***** DATASET EXCERPT

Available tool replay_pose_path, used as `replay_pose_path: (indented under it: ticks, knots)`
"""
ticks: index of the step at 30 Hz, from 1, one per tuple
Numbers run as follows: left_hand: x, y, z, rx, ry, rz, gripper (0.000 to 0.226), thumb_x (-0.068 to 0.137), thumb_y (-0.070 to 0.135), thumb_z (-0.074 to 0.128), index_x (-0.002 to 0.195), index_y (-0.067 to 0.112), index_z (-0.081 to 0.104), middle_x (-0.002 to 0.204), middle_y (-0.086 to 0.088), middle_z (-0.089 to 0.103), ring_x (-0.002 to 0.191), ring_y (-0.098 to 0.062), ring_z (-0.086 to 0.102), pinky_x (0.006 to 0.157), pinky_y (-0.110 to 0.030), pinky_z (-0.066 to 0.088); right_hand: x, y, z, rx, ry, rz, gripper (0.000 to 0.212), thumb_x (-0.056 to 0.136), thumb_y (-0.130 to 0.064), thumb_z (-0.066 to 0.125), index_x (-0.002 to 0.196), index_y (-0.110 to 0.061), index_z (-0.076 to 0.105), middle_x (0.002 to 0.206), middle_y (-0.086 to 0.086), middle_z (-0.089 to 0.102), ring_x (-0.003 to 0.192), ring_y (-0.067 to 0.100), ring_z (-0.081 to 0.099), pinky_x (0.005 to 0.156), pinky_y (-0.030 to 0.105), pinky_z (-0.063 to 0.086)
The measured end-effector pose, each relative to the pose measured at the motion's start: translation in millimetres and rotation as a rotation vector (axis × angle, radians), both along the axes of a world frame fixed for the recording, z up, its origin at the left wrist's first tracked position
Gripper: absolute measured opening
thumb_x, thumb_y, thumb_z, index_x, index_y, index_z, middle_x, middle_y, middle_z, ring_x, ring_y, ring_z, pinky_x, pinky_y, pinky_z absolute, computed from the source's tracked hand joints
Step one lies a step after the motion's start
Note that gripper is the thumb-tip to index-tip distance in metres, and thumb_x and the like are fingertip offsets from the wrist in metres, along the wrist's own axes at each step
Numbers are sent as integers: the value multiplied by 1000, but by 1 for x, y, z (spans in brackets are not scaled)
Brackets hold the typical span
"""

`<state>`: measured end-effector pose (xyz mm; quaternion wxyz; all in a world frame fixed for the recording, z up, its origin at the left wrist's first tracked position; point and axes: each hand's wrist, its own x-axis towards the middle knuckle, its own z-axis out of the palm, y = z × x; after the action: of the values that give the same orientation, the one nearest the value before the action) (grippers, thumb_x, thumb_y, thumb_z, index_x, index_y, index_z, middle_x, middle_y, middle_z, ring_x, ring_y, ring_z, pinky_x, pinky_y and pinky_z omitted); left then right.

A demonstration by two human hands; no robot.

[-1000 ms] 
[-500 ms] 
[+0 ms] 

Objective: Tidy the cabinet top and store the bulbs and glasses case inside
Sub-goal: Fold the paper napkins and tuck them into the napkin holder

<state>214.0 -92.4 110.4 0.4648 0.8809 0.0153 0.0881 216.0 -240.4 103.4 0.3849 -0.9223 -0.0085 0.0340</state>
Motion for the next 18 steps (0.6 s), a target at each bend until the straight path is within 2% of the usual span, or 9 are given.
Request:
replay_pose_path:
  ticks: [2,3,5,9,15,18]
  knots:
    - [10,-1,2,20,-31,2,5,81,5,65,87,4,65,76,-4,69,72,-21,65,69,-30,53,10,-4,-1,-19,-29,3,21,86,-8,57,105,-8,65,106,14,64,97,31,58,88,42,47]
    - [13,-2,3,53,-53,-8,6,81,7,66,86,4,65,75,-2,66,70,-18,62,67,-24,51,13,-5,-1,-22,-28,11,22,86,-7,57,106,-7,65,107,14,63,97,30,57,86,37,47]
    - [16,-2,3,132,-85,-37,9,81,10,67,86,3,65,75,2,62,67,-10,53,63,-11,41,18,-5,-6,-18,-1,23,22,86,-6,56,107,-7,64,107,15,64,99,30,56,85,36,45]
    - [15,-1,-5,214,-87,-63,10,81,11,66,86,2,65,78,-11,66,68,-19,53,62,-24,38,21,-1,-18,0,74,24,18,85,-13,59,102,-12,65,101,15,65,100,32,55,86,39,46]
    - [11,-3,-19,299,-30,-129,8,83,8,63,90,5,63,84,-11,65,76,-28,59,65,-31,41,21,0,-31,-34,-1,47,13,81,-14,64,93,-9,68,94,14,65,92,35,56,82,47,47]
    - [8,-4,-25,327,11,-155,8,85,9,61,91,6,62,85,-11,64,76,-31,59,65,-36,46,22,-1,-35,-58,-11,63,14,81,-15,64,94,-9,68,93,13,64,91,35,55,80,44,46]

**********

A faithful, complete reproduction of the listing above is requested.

• TASK OUTPUT
Available tool replay_pose_path, used as `replay_pose_path: (indented under it: ticks, knots)`
"""
ticks: index of the step at 30 Hz, from 1, one per tuple
Numbers run as follows: left_hand: x, y, z, rx, ry, rz, gripper (0.000 to 0.226), thumb_x (-0.068 to 0.137), thumb_y (-0.070 to 0.135), thumb_z (-0.074 to 0.128), index_x (-0.002 to 0.195), index_y (-0.067 to 0.112), index_z (-0.081 to 0.104), middle_x (-0.002 to 0.204), middle_y (-0.086 to 0.088), middle_z (-0.089 to 0.103), ring_x (-0.002 to 0.191), ring_y (-0.098 to 0.062), ring_z (-0.086 to 0.102), pinky_x (0.006 to 0.157), pinky_y (-0.110 to 0.030), pinky_z (-0.066 to 0.088); right_hand: x, y, z, rx, ry, rz, gripper (0.000 to 0.212), thumb_x (-0.056 to 0.136), thumb_y (-0.130 to 0.064), thumb_z (-0.066 to 0.125), index_x (-0.002 to 0.196), index_y (-0.110 to 0.061), index_z (-0.076 to 0.105), middle_x (0.002 to 0.206), middle_y (-0.086 to 0.086), middle_z (-0.089 to 0.102), ring_x (-0.003 to 0.192), ring_y (-0.067 to 0.100), ring_z (-0.081 to 0.099), pinky_x (0.005 to 0.156), pinky_y (-0.030 to 0.105), pinky_z (-0.063 to 0.086)
The measured end-effector pose, each relative to the pose measured at the motion's start: translation in millimetres and rotation as a rotation vector (axis × angle, radians), both along the axes of a world frame fixed for the recording, z up, its origin at the left wrist's first tracked position
Gripper: absolute measured opening
thumb_x, thumb_y, thumb_z, index_x, index_y, index_z, middle_x, middle_y, middle_z, ring_x, ring_y, ring_z, pinky_x, pinky_y, pinky_z absolute, computed from the source's tracked hand joints
Step one lies a step after the motion's start
Note that gripper is the thumb-tip to index-tip distance in metres, and thumb_x and the like are fingertip offsets from the wrist in metres, along the wrist's own axes at each step
Numbers are sent as integers: the value multiplied by 1000, but by 1 for x, y, z (spans in brackets are not scaled)
Brackets hold the typical span
"""

`<state>`: measured end-effector pose (xyz mm; quaternion wxyz; all in a world frame fixed for the recording, z up, its origin at the left wrist's first tracked position; point and axes: each hand's wrist, its own x-axis towards the middle knuckle, its own z-axis out of the palm, y = z × x; after the action: of the values that give the same orientation, the one nearest the value before the action) (grippers, thumb_x, thumb_y, thumb_z, index_x, index_y, index_z, middle_x, middle_y, middle_z, ring_x, ring_y, ring_z, pinky_x, pinky_y and pinky_z omitted); left then right.

A demonstration by two human hands; no robot.

[-1000 ms] 
[-500 ms] 
[+0 ms] 

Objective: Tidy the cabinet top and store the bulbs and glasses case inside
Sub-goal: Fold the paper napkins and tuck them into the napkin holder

<state>214.0 -92.4 110.4 0.4648 0.8809 0.0153 0.0881 216.0 -240.4 103.4 0.3849 -0.9223 -0.0085 0.0340</state>
Motion for the next 18 steps (0.6 s), a target at each bend until the straight path is within 2% of the usual span, or 9 are given.
Request:
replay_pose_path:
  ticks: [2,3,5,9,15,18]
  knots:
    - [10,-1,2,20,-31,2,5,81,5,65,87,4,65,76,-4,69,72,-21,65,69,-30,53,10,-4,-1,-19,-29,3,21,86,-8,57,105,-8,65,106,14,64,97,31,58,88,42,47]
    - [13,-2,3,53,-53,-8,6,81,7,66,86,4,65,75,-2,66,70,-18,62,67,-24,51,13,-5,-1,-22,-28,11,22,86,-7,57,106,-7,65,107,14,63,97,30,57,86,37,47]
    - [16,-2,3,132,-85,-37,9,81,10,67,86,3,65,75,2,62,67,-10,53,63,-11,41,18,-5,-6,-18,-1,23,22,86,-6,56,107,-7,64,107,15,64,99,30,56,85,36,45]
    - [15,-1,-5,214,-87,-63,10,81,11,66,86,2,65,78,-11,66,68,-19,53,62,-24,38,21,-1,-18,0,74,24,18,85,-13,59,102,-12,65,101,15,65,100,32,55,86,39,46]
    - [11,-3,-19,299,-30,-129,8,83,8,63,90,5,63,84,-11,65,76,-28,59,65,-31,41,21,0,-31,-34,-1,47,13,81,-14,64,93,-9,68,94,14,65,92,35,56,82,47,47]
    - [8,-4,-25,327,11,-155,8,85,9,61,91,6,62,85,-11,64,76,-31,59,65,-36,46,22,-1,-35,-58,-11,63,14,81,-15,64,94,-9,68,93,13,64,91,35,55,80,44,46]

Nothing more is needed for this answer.